In the Influencers group, there was consensus that recent changes to the institutional landscape of education has led to a decrease in the power of denominational managements. The respondents gave similar examples of how control has shifted with I.1 and I.2 both citing the establishment of the TSC, the shift to the Smart Stream payment system, and increasing standardization of the school curriculum. Additionally, I.2 and I.3 both discussed the construction of new government schools as increasing government control in education delivery. This was corroborated with the non-technical documents. Other discussed evidence of government control include control over policy decisions and oversight through documentation requirements. Some respondents did note that managements still control how diagnostic school data are used and still have the power to grant approval for school-level interventions. These insights corresponded with observations from other respondents about ways the government has “pulled back” control from denominational managements. All actors were open about the culture of nepotism, cronyism, and intimidation tactics by both the church and state.
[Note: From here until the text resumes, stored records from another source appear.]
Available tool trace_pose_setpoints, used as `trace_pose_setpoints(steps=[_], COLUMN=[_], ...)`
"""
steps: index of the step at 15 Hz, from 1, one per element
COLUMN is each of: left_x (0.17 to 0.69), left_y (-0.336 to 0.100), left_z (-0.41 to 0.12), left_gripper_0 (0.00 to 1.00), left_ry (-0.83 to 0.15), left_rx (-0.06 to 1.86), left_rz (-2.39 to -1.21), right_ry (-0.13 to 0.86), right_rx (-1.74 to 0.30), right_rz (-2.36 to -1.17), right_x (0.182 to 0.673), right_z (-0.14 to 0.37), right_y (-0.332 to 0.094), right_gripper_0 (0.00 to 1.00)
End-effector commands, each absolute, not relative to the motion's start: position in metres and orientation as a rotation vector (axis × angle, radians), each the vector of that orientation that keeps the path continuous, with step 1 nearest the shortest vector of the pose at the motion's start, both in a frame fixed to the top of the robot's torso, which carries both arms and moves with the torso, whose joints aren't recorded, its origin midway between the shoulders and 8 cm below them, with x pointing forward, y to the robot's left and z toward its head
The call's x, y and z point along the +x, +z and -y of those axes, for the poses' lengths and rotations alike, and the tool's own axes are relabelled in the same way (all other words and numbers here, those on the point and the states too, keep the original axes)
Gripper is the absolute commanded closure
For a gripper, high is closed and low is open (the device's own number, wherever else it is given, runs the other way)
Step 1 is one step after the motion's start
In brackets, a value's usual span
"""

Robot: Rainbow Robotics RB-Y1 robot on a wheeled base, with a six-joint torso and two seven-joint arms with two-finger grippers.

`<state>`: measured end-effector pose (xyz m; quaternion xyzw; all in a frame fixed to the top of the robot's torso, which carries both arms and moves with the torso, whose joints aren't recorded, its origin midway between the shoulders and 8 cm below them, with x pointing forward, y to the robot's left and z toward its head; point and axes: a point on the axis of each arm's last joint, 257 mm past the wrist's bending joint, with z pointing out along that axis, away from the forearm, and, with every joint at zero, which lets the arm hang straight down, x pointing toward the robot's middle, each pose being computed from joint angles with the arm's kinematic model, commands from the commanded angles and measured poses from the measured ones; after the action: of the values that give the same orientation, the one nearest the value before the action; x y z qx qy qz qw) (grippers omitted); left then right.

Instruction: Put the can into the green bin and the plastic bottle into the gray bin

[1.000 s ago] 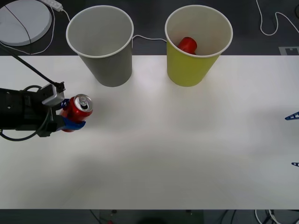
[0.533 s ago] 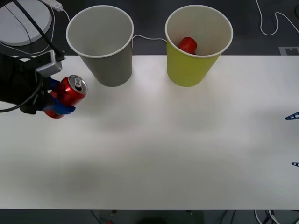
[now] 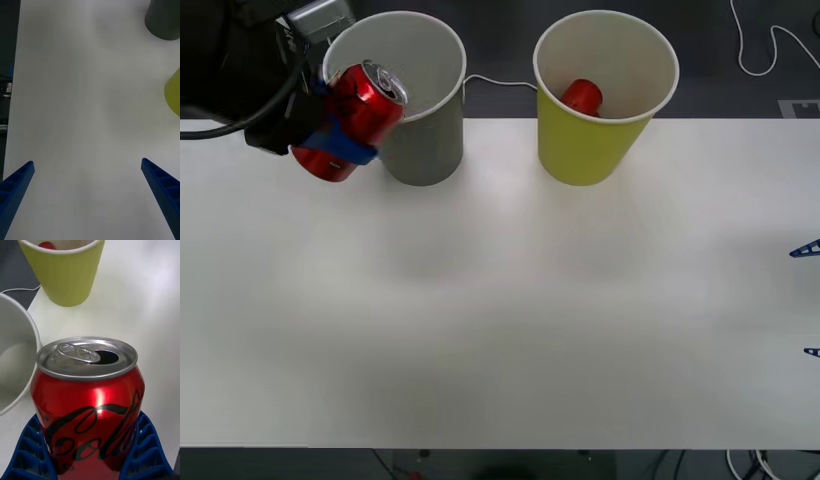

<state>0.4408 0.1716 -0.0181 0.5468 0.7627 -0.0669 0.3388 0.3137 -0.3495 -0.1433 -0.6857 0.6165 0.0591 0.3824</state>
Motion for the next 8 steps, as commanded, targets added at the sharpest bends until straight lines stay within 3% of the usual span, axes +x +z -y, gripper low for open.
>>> trace_pose_setpoints(steps=[1,8], left_x=[0.442,0.461], left_y=[-0.007,0.009], left_z=[-0.142,-0.067], left_gripper_0=[1.00,1.00], left_ry=[-0.098,-0.081], left_rx=[1.495,1.586], left_rz=[-1.981,-1.932], right_ry=[0.151,0.151], right_rx=[-1.749,-1.749], right_rz=[-1.573,-1.573], right_x=[0.314,0.314], right_z=[0.350,0.350], right_y=[-0.143,-0.143], right_gripper_0=[0.00,0.00])
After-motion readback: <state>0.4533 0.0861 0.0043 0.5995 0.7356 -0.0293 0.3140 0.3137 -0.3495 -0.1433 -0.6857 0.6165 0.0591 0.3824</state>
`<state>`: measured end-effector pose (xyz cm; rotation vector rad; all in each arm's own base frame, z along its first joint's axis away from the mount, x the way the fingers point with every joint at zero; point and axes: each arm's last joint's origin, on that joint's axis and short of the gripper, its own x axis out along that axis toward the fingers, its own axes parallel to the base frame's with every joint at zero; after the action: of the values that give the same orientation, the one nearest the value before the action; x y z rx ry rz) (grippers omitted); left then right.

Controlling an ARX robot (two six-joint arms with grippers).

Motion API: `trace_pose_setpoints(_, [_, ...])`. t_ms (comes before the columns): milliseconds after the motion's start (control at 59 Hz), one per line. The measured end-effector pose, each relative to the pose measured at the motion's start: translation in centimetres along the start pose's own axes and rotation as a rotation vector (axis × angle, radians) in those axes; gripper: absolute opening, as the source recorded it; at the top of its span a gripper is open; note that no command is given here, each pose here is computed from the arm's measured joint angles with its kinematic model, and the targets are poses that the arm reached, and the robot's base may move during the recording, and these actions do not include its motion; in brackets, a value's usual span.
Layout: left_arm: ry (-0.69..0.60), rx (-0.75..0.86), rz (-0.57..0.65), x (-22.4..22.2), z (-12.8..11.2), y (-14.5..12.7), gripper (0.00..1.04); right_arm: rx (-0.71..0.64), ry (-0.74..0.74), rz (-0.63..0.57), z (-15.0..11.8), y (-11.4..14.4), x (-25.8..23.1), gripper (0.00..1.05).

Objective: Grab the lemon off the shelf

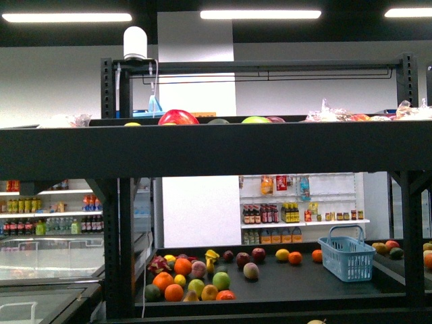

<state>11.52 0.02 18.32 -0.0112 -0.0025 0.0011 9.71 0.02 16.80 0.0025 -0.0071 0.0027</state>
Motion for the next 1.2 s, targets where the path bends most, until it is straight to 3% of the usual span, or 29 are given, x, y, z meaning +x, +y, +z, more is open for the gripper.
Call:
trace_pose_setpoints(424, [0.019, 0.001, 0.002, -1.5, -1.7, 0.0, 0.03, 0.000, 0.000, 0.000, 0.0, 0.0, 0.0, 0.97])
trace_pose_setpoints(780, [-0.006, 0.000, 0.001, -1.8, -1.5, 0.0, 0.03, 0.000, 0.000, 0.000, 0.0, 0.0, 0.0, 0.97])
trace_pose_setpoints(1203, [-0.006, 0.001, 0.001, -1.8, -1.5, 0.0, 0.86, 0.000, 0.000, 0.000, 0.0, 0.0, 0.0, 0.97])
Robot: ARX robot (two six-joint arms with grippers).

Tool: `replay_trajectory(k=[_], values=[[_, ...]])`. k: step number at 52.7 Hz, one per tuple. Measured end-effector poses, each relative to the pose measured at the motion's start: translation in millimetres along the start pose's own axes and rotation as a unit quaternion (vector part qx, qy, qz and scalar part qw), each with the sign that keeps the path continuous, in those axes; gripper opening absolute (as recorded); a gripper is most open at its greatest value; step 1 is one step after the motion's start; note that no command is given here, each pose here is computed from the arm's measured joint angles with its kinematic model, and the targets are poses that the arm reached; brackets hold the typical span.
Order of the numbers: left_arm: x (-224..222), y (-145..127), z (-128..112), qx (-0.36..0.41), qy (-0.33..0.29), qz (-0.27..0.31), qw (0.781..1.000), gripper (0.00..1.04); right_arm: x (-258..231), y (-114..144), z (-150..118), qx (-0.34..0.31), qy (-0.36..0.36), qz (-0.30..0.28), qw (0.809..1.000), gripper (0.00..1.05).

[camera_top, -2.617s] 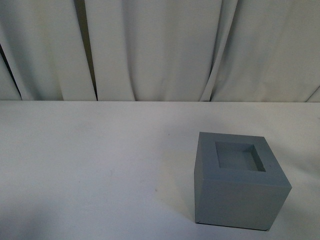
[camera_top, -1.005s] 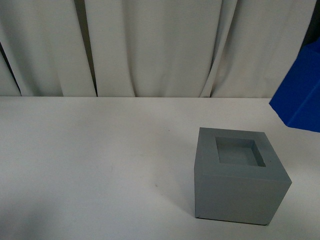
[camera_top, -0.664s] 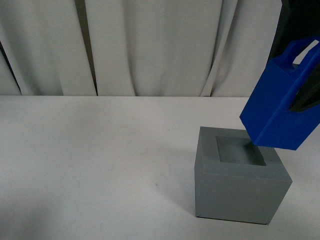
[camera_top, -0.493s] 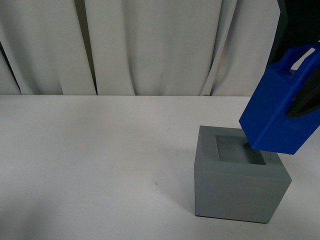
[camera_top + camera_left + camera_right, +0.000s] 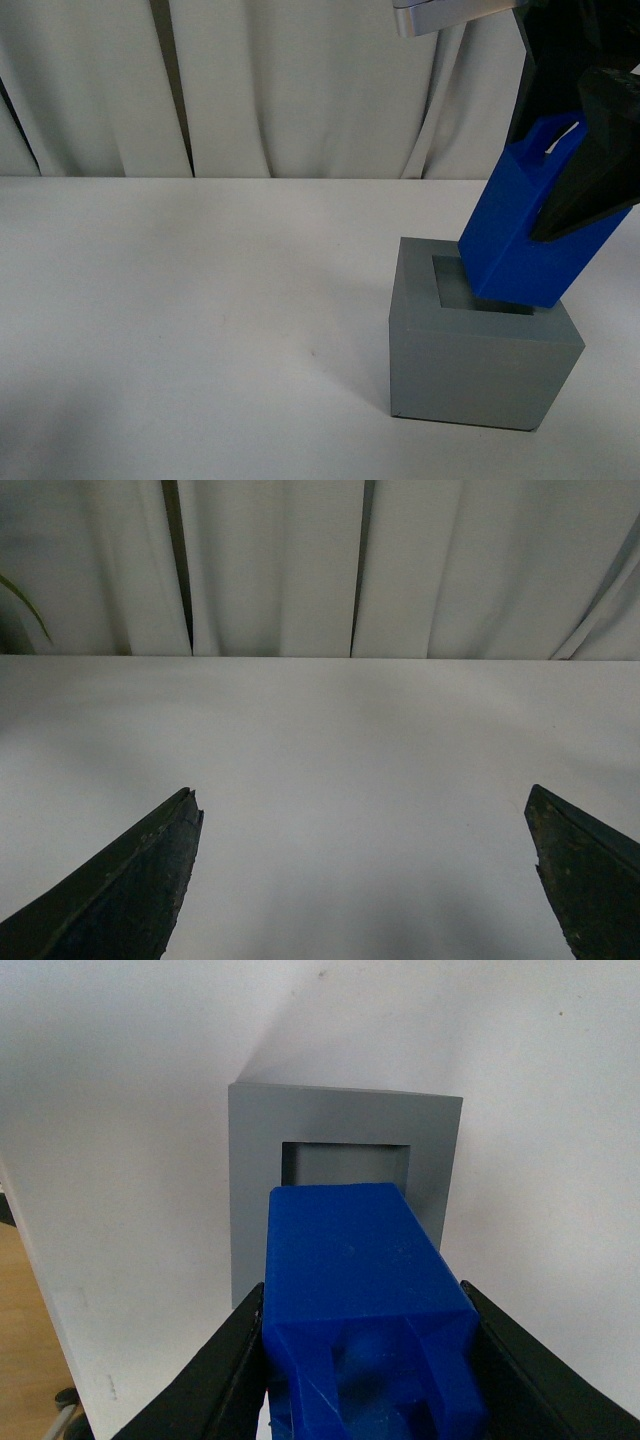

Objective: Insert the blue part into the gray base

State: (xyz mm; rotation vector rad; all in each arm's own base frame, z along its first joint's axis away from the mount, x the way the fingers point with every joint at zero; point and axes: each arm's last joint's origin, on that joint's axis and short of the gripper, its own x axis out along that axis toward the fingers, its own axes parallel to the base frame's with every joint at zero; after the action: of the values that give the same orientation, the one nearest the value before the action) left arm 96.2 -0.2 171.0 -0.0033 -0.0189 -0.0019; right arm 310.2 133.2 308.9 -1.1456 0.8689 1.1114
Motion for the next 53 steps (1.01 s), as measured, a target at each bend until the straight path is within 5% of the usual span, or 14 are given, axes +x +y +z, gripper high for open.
replay_trajectory(k=[53], values=[[0, 0, 0, 0.0, 0.0, 0.0, 1.0, 0.99, 22, -10, 12, 0.018, 0.008, 0.019, 1.0, 0.48]])
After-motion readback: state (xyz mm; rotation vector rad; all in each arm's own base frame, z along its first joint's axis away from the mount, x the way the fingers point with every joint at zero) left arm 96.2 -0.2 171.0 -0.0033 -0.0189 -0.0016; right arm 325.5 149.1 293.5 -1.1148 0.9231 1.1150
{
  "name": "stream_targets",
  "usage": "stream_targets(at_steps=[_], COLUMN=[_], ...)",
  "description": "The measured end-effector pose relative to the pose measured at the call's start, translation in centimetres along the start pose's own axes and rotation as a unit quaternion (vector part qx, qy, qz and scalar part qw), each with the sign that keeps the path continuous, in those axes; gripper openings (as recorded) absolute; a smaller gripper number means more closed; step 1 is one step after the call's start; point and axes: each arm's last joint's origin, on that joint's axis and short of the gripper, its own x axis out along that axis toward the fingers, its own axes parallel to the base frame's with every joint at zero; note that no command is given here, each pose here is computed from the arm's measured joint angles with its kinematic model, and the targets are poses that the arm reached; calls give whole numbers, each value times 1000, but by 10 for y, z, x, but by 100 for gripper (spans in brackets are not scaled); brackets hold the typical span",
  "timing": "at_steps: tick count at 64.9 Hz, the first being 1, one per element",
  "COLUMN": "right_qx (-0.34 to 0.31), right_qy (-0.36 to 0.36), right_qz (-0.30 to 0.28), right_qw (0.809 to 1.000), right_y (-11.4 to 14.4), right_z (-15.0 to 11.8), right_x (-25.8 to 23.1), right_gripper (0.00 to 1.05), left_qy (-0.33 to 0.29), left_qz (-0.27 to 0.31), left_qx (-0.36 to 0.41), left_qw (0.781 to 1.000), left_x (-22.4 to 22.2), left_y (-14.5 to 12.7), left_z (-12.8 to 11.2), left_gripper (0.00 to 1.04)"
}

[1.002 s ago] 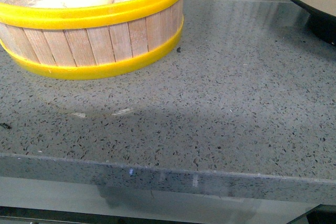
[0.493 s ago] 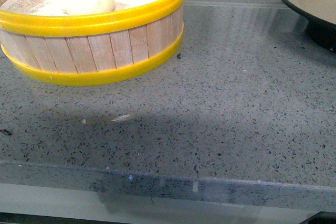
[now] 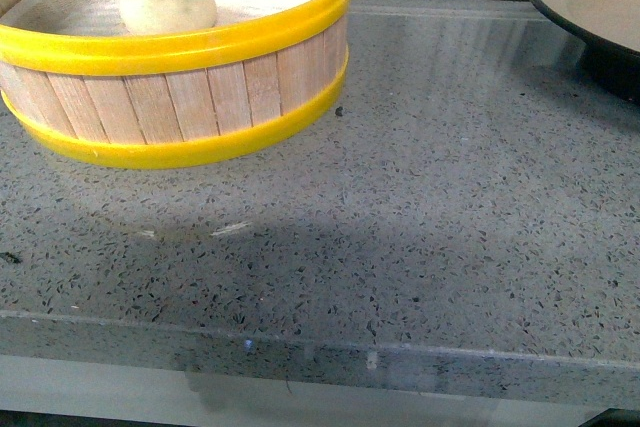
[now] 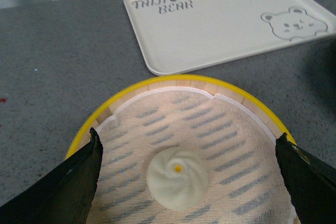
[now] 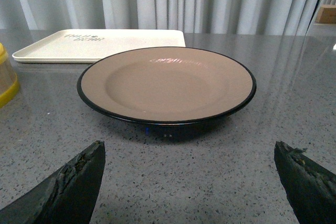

Deductions from teacher salaries as church donations were also regularly mentioned. All actors except the Church Managers disapproved of the deductions, which some politicians and some state officials attributed to a respondent-described “culture of fear”.

P.A.1: “Some have said to the teachers specifically: ‘You have to pay us this money because this is what pays me.’ So, 1. It is unconstitutional. You cannot deduct from a person’s salary without their permission. Secondly some of these teachers agree for the deductions to be made, not willingly, not freely, because it is done during interviews… So if they get some of these teachers sign some of these things under duress –I want a job, I need a job, and if that is what it takes me to get a job then I have to do it” (3).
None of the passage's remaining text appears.